__Try it__: Here the job is to transcribe the data exactly while omitting the images.

__Available data__:
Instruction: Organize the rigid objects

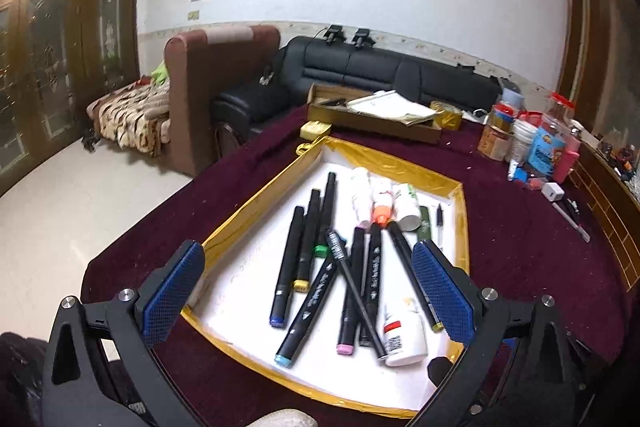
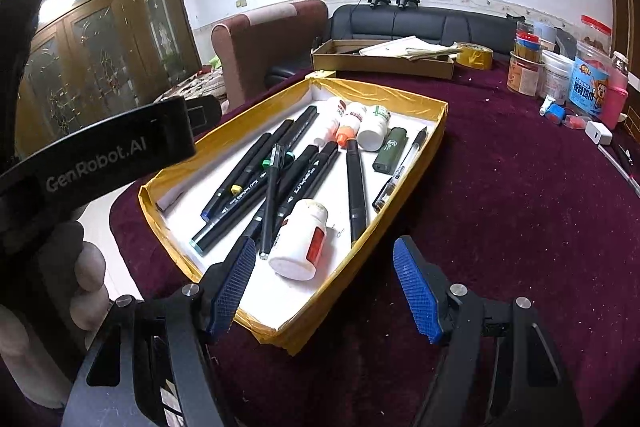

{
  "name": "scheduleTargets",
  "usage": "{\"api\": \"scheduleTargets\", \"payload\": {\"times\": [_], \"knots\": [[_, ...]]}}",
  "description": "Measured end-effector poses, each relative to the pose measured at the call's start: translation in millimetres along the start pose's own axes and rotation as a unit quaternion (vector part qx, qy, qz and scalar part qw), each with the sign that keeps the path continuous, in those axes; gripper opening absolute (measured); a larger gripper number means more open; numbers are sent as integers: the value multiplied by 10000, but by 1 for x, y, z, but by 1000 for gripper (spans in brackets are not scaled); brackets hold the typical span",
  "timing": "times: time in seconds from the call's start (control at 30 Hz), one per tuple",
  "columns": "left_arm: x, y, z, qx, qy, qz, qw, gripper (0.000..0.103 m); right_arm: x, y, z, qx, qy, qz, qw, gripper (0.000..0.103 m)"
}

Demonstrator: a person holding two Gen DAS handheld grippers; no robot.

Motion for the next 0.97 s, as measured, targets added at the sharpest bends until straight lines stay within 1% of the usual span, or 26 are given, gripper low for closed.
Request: {"api": "scheduleTargets", "payload": {"times": [0.17, 0.33, 0.8, 0.97], "knots": [[-5, -5, 8, 110, -185, -15, 9998, 103, -2, -6, 2, -1, -50, -87, 9999, 67], [-9, -9, 15, 73, -351, -92, 9993, 103, -2, -8, 4, -5, -108, -127, 9999, 67], [-15, -6, 24, 158, -566, -10, 9983, 103, -4, -5, 8, 4, -210, -71, 9998, 67], [-19, -3, 25, -4, -719, -19, 9974, 103, -4, -1, 9, 25, -224, 13, 9997, 67]]}}
Point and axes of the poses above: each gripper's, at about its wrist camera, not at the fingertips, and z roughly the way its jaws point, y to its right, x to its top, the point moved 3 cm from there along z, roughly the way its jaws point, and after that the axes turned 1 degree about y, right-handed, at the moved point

__Response to the exercise__:
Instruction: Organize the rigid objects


{
  "name": "scheduleTargets",
  "usage": "{\"api\": \"scheduleTargets\", \"payload\": {\"times\": [_], \"knots\": [[_, ...]]}}",
  "description": "Measured end-effector poses, each relative to the pose measured at the call's start: translation in millimetres along the start pose's own axes and rotation as a unit quaternion (vector part qx, qy, qz and scalar part qw), each with the sign that keeps the path continuous, in those axes; gripper opening absolute (measured); a larger gripper number means more open; numbers are sent as integers: the value multiplied by 10000, but by 1 for x, y, z, but by 1000 for gripper (spans in brackets are not scaled); brackets hold the typical span",
  "timing": "times: time in seconds from the call's start (control at 30 Hz), one per tuple",
  "columns": "left_arm: x, y, z, qx, qy, qz, qw, gripper (0.000..0.103 m); right_arm: x, y, z, qx, qy, qz, qw, gripper (0.000..0.103 m)"
}

Demonstrator: a person holding two Gen DAS handheld grippers; no robot.

Motion for the next 0.97 s, as measured, targets added at the sharpest bends until straight lines stay within 1% of the usual span, or 26 are given, gripper low for closed.
Request: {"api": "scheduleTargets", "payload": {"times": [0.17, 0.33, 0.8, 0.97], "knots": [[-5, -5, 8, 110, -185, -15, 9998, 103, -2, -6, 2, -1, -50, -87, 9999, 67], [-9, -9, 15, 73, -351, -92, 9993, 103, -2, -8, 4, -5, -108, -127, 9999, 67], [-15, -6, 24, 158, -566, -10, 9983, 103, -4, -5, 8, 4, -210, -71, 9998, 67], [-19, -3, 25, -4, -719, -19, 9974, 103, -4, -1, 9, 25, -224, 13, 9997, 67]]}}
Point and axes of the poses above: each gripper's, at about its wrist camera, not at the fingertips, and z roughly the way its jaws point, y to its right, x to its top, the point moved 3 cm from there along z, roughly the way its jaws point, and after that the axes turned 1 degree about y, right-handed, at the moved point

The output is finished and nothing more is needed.